Assignment:
A verbatim reproduction of the lines below, from the line containing "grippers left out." through the line containing "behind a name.", both ends included, is the whole required output.

Material provided:
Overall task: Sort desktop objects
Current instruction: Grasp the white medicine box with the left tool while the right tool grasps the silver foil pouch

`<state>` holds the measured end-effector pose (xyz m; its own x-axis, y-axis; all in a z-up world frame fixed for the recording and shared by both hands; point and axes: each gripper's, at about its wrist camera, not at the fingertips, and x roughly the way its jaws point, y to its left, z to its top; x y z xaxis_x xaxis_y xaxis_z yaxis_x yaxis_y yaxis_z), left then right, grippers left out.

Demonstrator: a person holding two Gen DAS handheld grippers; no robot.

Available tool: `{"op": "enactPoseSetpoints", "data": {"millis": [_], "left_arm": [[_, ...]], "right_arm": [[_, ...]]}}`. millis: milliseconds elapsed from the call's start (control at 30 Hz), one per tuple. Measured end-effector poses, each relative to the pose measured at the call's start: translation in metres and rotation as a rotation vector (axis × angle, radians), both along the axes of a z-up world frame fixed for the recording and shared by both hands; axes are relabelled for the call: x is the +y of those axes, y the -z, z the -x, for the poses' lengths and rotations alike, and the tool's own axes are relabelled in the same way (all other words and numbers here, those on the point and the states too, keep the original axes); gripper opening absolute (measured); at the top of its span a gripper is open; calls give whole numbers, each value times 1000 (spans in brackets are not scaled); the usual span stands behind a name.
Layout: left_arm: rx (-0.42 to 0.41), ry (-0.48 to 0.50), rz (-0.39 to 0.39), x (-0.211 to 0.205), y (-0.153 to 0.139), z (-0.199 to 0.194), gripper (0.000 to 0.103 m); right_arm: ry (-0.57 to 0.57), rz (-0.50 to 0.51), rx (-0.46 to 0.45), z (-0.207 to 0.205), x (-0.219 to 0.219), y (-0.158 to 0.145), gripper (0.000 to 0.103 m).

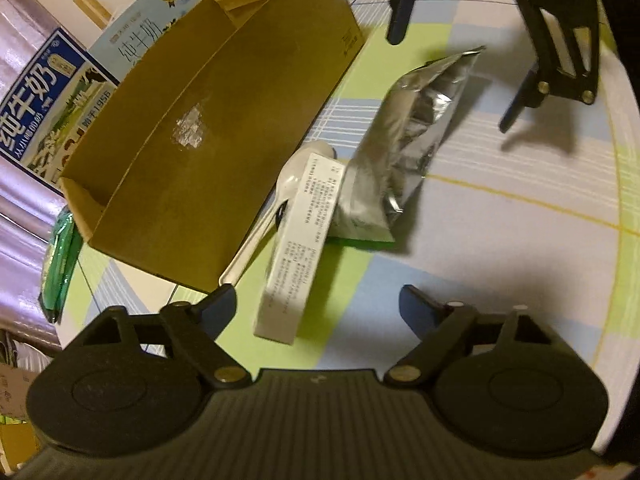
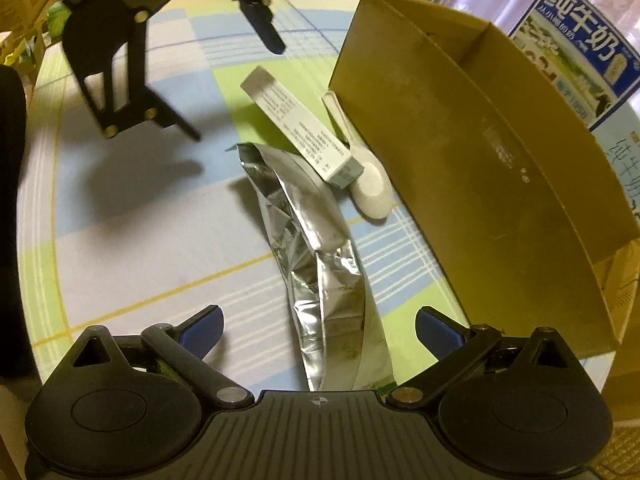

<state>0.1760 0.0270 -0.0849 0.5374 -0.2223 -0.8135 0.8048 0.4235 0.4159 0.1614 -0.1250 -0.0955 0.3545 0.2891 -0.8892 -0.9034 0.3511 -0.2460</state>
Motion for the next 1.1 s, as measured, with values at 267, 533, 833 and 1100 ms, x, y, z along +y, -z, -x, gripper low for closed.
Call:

Answer box:
`<state>` holds the measured end-effector pose (xyz m; its own x-axis, y-axis; all in a z-up world frame fixed for the recording and shared by both hands; point and axes: each gripper's, at about its wrist camera, not at the fingertips, and x roughly the way its jaws point, y to its left, z to its top; x y z xaxis_x xaxis_y xaxis_z yaxis_x yaxis_y yaxis_z), left then right, grippers left out.

Demonstrator: a person holding two Gen DAS handheld grippers; no robot.

Available tool: `{"op": "enactPoseSetpoints", "data": {"millis": [_], "left_arm": [[_, ...]], "right_arm": [[_, ...]]}}`. millis: milliseconds elapsed from the call's start (control at 30 Hz), one per tuple. Measured end-effector poses, each relative to the pose measured at the call's start: translation in metres and rotation as a rotation vector (axis × angle, radians), both along the axes of a z-up world frame fixed for the recording and shared by both hands; axes are relabelled for the call: x is the +y of those axes, y the -z, z the -x, for the poses' lengths and rotations alike, and the tool's own axes are relabelled in the same way (all other words and numbers here, those on the point and the states too, keep the original axes); gripper opening absolute (measured); at the top of its span a gripper is open; calls give whole numbers, each value times 1000 (spans in brackets are not scaled); the usual span stands behind a name.

The given answer completes the exercise.